Entries shown below:

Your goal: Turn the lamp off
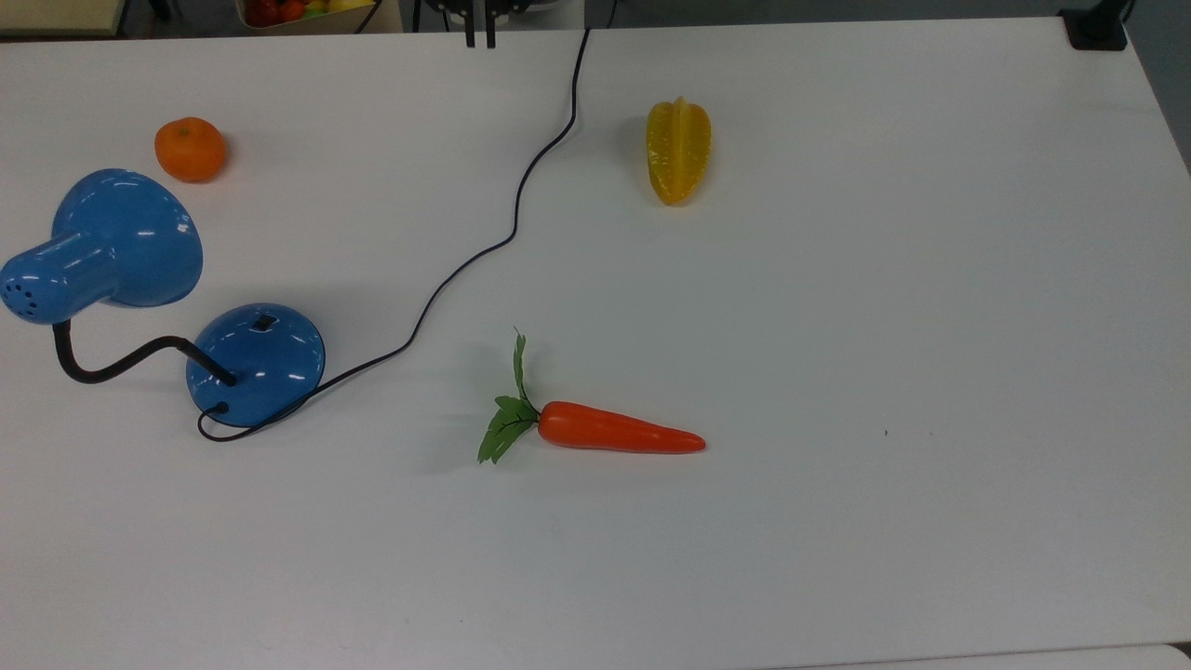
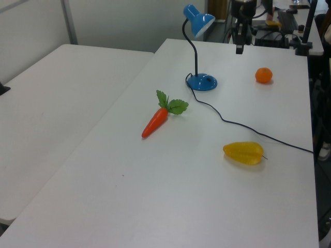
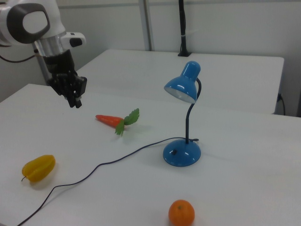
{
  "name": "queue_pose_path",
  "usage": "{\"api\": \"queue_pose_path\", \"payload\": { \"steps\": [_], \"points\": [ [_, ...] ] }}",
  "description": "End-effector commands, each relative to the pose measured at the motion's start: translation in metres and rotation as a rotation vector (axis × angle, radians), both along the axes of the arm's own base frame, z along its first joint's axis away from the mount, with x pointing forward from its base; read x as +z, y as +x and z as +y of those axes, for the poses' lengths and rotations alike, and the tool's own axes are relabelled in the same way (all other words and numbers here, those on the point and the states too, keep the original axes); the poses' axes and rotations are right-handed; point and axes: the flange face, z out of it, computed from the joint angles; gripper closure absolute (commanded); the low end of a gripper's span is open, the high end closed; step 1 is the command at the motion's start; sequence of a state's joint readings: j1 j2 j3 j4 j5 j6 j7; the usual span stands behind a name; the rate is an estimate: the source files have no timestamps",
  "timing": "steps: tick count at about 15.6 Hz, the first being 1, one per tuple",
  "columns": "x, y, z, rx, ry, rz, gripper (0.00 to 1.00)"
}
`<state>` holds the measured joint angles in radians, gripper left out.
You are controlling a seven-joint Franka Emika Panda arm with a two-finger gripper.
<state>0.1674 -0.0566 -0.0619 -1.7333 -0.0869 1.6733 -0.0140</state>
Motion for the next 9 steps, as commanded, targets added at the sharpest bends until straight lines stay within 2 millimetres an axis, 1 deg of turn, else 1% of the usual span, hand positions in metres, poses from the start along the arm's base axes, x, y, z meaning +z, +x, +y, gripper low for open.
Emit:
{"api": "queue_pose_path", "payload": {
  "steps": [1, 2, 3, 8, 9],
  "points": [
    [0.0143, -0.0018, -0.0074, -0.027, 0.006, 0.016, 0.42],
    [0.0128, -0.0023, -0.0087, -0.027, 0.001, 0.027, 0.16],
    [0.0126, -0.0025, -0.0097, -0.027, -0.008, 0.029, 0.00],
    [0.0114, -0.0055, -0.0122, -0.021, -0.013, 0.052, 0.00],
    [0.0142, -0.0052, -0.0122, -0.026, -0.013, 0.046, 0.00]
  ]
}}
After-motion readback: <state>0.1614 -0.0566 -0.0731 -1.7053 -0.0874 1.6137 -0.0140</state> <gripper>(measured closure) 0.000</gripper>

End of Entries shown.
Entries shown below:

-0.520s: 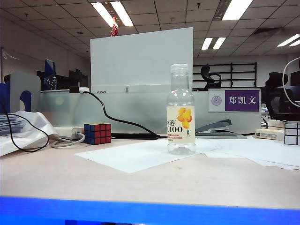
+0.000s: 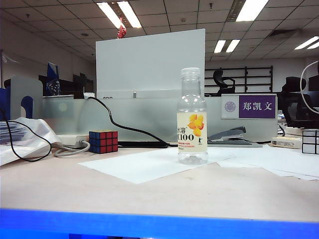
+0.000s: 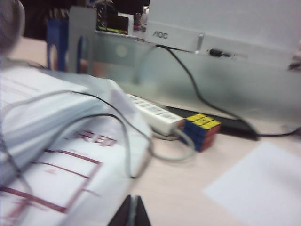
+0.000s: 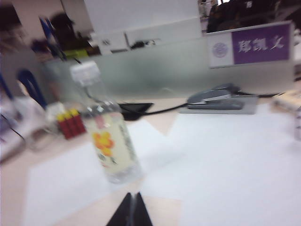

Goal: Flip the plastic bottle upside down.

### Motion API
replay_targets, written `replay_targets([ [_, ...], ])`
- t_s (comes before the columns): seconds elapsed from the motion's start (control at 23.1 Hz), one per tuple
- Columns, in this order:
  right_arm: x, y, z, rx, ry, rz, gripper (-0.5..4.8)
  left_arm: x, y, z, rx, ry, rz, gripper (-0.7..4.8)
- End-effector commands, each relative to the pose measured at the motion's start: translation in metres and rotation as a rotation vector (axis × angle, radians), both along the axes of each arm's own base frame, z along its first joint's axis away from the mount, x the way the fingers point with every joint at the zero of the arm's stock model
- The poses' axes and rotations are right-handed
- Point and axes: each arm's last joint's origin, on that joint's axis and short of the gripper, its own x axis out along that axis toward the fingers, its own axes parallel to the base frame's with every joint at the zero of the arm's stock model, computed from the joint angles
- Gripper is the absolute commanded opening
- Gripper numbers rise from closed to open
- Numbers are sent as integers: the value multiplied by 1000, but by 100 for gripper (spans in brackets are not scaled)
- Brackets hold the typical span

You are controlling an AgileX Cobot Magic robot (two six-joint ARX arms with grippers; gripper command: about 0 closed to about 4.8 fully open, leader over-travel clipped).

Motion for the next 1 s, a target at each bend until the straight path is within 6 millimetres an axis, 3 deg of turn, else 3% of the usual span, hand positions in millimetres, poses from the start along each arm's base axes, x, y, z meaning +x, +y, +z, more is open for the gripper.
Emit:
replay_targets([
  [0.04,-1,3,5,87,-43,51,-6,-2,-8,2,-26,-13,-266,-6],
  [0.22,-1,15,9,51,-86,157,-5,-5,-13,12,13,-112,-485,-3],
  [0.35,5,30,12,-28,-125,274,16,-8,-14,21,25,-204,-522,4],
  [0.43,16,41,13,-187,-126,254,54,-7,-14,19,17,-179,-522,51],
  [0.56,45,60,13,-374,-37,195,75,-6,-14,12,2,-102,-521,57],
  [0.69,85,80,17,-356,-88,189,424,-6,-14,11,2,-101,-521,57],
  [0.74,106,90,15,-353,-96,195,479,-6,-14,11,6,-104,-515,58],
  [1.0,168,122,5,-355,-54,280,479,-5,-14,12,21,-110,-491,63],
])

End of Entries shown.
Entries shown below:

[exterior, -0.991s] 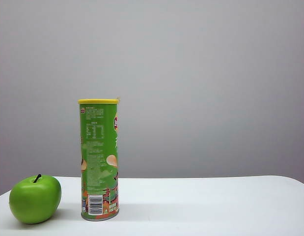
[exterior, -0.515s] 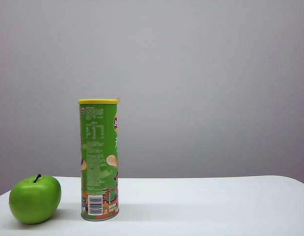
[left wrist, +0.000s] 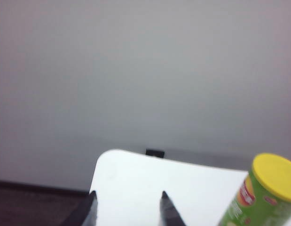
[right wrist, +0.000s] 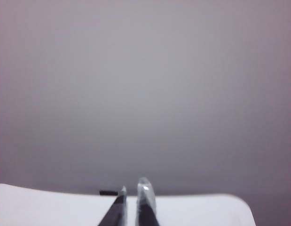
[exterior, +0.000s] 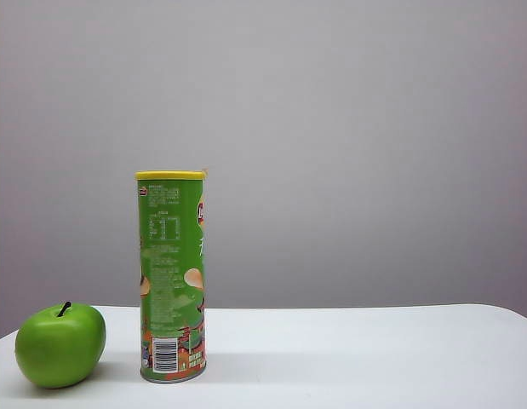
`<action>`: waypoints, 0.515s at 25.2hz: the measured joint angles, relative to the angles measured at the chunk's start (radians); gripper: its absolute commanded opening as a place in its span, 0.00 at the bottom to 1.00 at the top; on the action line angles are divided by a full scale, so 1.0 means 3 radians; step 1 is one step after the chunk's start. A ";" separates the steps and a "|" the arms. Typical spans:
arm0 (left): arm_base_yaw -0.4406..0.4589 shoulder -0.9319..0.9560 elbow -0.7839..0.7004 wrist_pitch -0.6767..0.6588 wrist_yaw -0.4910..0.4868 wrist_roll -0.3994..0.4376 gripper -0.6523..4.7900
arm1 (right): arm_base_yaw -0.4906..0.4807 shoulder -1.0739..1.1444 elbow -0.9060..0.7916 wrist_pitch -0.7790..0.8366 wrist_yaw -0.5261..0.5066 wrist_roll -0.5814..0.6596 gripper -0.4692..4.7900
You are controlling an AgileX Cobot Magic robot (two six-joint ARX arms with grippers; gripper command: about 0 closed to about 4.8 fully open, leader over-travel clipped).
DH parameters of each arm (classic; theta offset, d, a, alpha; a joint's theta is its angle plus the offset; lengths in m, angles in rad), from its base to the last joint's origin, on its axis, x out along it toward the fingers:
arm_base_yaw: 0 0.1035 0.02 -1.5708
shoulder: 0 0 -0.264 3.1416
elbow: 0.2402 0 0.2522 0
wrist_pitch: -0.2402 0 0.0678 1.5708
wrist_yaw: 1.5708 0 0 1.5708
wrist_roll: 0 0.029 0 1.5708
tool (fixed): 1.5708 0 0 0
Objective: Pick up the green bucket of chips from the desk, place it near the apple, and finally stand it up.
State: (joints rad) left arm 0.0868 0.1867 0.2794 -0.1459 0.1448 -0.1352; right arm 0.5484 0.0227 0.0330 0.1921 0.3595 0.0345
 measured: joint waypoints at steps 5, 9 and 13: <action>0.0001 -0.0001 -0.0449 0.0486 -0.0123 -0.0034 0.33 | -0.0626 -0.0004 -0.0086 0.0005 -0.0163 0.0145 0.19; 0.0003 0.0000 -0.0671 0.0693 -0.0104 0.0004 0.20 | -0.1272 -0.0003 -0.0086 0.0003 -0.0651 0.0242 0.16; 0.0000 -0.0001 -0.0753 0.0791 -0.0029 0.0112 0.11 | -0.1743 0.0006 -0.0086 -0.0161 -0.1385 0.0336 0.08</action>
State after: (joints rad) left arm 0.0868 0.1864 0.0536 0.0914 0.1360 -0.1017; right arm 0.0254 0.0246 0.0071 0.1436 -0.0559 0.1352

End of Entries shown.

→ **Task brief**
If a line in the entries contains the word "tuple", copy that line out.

→ **Result of this exercise**
  "timing": "steps: tick count at about 15.6 Hz, the first being 1, one per tuple",
- t_s (comes before the columns): seconds elapsed from the motion's start (control at 23.1 Hz), one per tuple

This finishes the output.